╔══
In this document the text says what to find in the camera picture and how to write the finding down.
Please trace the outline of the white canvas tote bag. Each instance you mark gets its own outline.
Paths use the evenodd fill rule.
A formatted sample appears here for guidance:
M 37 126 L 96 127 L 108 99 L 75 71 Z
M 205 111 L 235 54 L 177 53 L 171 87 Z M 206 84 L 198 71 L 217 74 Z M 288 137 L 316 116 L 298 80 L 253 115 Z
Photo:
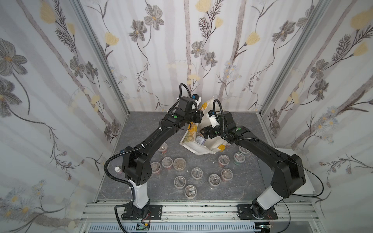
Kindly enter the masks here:
M 201 133 L 204 127 L 211 125 L 208 112 L 213 110 L 213 101 L 214 99 L 210 99 L 201 105 L 200 110 L 202 110 L 204 114 L 202 123 L 192 123 L 179 143 L 196 155 L 223 152 L 228 145 L 228 143 L 219 136 L 213 139 L 206 139 Z

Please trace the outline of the seed jar row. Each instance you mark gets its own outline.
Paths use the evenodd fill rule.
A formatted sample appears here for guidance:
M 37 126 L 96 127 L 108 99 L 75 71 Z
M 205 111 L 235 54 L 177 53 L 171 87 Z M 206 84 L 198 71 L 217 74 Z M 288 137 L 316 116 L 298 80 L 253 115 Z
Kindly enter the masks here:
M 193 168 L 191 171 L 191 176 L 195 180 L 200 180 L 203 176 L 203 170 L 199 167 Z

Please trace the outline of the yellow stripe lid seed jar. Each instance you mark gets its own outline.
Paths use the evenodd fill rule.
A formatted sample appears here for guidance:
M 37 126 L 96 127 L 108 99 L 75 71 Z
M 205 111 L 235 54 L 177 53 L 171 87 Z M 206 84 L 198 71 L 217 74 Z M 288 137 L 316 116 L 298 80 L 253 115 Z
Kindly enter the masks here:
M 218 187 L 221 184 L 220 176 L 217 174 L 211 174 L 208 182 L 211 187 Z

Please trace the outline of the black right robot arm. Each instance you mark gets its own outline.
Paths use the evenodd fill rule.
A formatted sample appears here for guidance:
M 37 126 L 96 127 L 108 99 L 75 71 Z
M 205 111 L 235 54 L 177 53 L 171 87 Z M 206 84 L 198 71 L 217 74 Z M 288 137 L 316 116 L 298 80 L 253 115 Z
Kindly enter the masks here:
M 229 144 L 247 149 L 271 170 L 271 183 L 256 197 L 246 210 L 239 210 L 240 219 L 264 219 L 271 215 L 274 206 L 290 197 L 306 183 L 302 159 L 288 155 L 259 139 L 245 126 L 237 126 L 233 115 L 224 111 L 219 100 L 213 101 L 208 113 L 210 125 L 200 130 L 205 139 L 220 137 Z

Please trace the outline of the red green label seed jar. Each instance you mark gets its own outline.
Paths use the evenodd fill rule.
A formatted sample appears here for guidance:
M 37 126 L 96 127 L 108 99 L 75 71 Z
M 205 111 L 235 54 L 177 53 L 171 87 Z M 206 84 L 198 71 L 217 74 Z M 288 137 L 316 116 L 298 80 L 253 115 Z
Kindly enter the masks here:
M 183 176 L 177 176 L 175 179 L 174 179 L 174 186 L 175 188 L 181 190 L 183 188 L 185 188 L 186 186 L 186 179 L 185 177 Z

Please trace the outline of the clear lid seed jar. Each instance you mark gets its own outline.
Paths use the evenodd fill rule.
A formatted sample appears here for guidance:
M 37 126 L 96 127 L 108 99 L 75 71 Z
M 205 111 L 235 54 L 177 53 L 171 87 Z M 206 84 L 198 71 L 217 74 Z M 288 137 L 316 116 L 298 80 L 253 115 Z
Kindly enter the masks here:
M 197 195 L 197 188 L 194 185 L 187 185 L 184 194 L 187 199 L 194 199 Z

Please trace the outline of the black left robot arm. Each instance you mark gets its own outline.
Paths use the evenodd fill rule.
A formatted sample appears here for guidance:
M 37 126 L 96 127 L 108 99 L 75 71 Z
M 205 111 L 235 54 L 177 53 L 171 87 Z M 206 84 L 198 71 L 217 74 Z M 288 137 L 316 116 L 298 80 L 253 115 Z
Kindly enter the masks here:
M 186 97 L 179 95 L 177 101 L 160 120 L 158 128 L 150 136 L 136 146 L 128 146 L 107 159 L 104 165 L 106 176 L 116 182 L 128 185 L 131 191 L 131 201 L 129 203 L 114 207 L 118 222 L 134 219 L 143 220 L 150 217 L 151 208 L 147 181 L 153 172 L 151 159 L 158 149 L 185 125 L 202 122 L 204 114 L 198 109 L 200 102 L 201 97 L 197 94 L 191 94 L 190 91 L 187 92 Z M 122 159 L 120 169 L 125 175 L 123 179 L 115 177 L 108 169 L 109 164 L 117 158 Z

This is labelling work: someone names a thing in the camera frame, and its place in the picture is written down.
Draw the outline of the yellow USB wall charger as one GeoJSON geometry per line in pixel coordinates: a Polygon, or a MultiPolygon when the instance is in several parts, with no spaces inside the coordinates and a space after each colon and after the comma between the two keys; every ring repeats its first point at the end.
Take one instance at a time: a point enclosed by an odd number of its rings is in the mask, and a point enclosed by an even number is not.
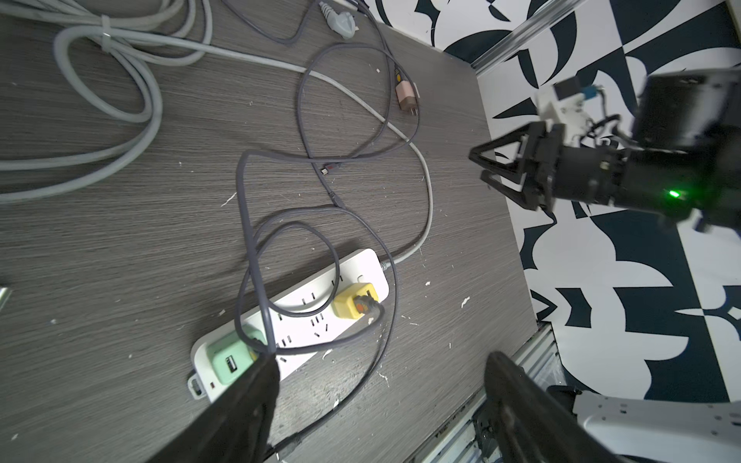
╚══
- Task details -
Once the pictures are set aside, write out the entries verbatim.

- Task output -
In this document the text says what to find in the camera picture and how to write the finding down.
Please trace the outline of the white canvas tote bag. Each instance you mark gets its own outline.
Paths use the evenodd fill rule.
A formatted sample appears here for guidance:
M 37 126 L 96 127 L 108 99 L 75 71 Z
M 205 111 L 235 54 L 177 53 L 171 87 Z M 206 84 L 198 71 L 217 74 Z M 288 137 L 316 116 L 298 80 L 253 115 Z
Photo:
Kindly enter the masks here:
M 201 133 L 204 127 L 211 125 L 208 112 L 213 110 L 213 101 L 214 99 L 210 99 L 201 105 L 200 110 L 202 110 L 204 114 L 202 123 L 192 123 L 179 143 L 196 155 L 223 152 L 228 145 L 228 143 L 219 136 L 213 139 L 206 139 Z

Please trace the outline of the seed jar row. Each instance you mark gets its own outline.
Paths use the evenodd fill rule.
A formatted sample appears here for guidance:
M 37 126 L 96 127 L 108 99 L 75 71 Z
M 205 111 L 235 54 L 177 53 L 171 87 Z M 206 84 L 198 71 L 217 74 Z M 288 137 L 316 116 L 298 80 L 253 115 Z
Kindly enter the masks here:
M 193 168 L 191 171 L 191 176 L 195 180 L 200 180 L 203 176 L 203 170 L 199 167 Z

Please trace the outline of the yellow stripe lid seed jar. Each instance you mark gets its own outline.
Paths use the evenodd fill rule.
A formatted sample appears here for guidance:
M 37 126 L 96 127 L 108 99 L 75 71 Z
M 205 111 L 235 54 L 177 53 L 171 87 Z M 206 84 L 198 71 L 217 74 Z M 288 137 L 316 116 L 298 80 L 253 115 Z
Kindly enter the masks here:
M 218 187 L 221 184 L 220 176 L 217 174 L 211 174 L 208 182 L 211 187 Z

Please trace the outline of the black right robot arm. Each instance you mark gets its own outline.
Paths use the evenodd fill rule.
A formatted sample appears here for guidance:
M 37 126 L 96 127 L 108 99 L 75 71 Z
M 205 111 L 235 54 L 177 53 L 171 87 Z M 206 84 L 198 71 L 217 74 Z M 288 137 L 316 116 L 298 80 L 253 115 Z
Kindly enter the masks here:
M 229 144 L 247 149 L 271 170 L 271 183 L 256 197 L 246 210 L 239 210 L 240 219 L 264 219 L 271 215 L 274 206 L 290 197 L 306 183 L 302 159 L 288 155 L 259 139 L 245 126 L 237 126 L 233 115 L 224 111 L 219 100 L 213 101 L 208 113 L 210 125 L 200 130 L 205 139 L 220 137 Z

Please trace the outline of the red green label seed jar. Each instance you mark gets its own outline.
Paths use the evenodd fill rule.
A formatted sample appears here for guidance:
M 37 126 L 96 127 L 108 99 L 75 71 Z
M 205 111 L 235 54 L 177 53 L 171 87 Z M 206 84 L 198 71 L 217 74 Z M 288 137 L 316 116 L 298 80 L 253 115 Z
Kindly enter the masks here:
M 183 176 L 177 176 L 175 179 L 174 179 L 174 186 L 175 188 L 181 190 L 183 188 L 185 188 L 186 186 L 186 179 L 185 177 Z

Please trace the outline of the clear lid seed jar. Each instance you mark gets its own outline.
Paths use the evenodd fill rule.
A formatted sample appears here for guidance:
M 37 126 L 96 127 L 108 99 L 75 71 Z
M 205 111 L 235 54 L 177 53 L 171 87 Z M 206 84 L 198 71 L 217 74 Z M 288 137 L 316 116 L 298 80 L 253 115 Z
Kindly enter the masks here:
M 197 195 L 197 188 L 194 185 L 187 185 L 184 194 L 187 199 L 194 199 Z

Please trace the outline of the black left robot arm. Each instance you mark gets its own outline.
Paths use the evenodd fill rule.
A formatted sample appears here for guidance:
M 37 126 L 96 127 L 108 99 L 75 71 Z
M 205 111 L 235 54 L 177 53 L 171 87 Z M 206 84 L 198 71 L 217 74 Z M 288 137 L 316 116 L 298 80 L 253 115 Z
Kindly enter the masks here:
M 186 97 L 179 95 L 177 101 L 160 120 L 158 128 L 150 136 L 136 146 L 128 146 L 107 159 L 104 165 L 106 176 L 116 182 L 128 185 L 131 191 L 131 201 L 129 203 L 114 207 L 118 222 L 134 219 L 143 220 L 150 217 L 151 208 L 147 181 L 153 172 L 151 159 L 158 149 L 185 125 L 202 122 L 204 114 L 198 109 L 200 102 L 201 97 L 197 94 L 191 94 L 190 91 L 187 92 Z M 122 159 L 120 169 L 125 175 L 123 179 L 115 177 L 108 169 L 109 164 L 117 158 Z

This is labelling work: someone names a thing in the camera frame, and its place in the picture is written down.
Draw the outline of the yellow USB wall charger as one GeoJSON geometry per line in pixel coordinates: a Polygon, or a MultiPolygon when the instance is in several parts, with no spaces inside the coordinates and a space after each colon and after the comma between the two keys; every ring repeats its first point at the end.
Take one instance at a time: a point enclosed by an odd number of its rings is in the mask, and a point enclosed by an even number is not.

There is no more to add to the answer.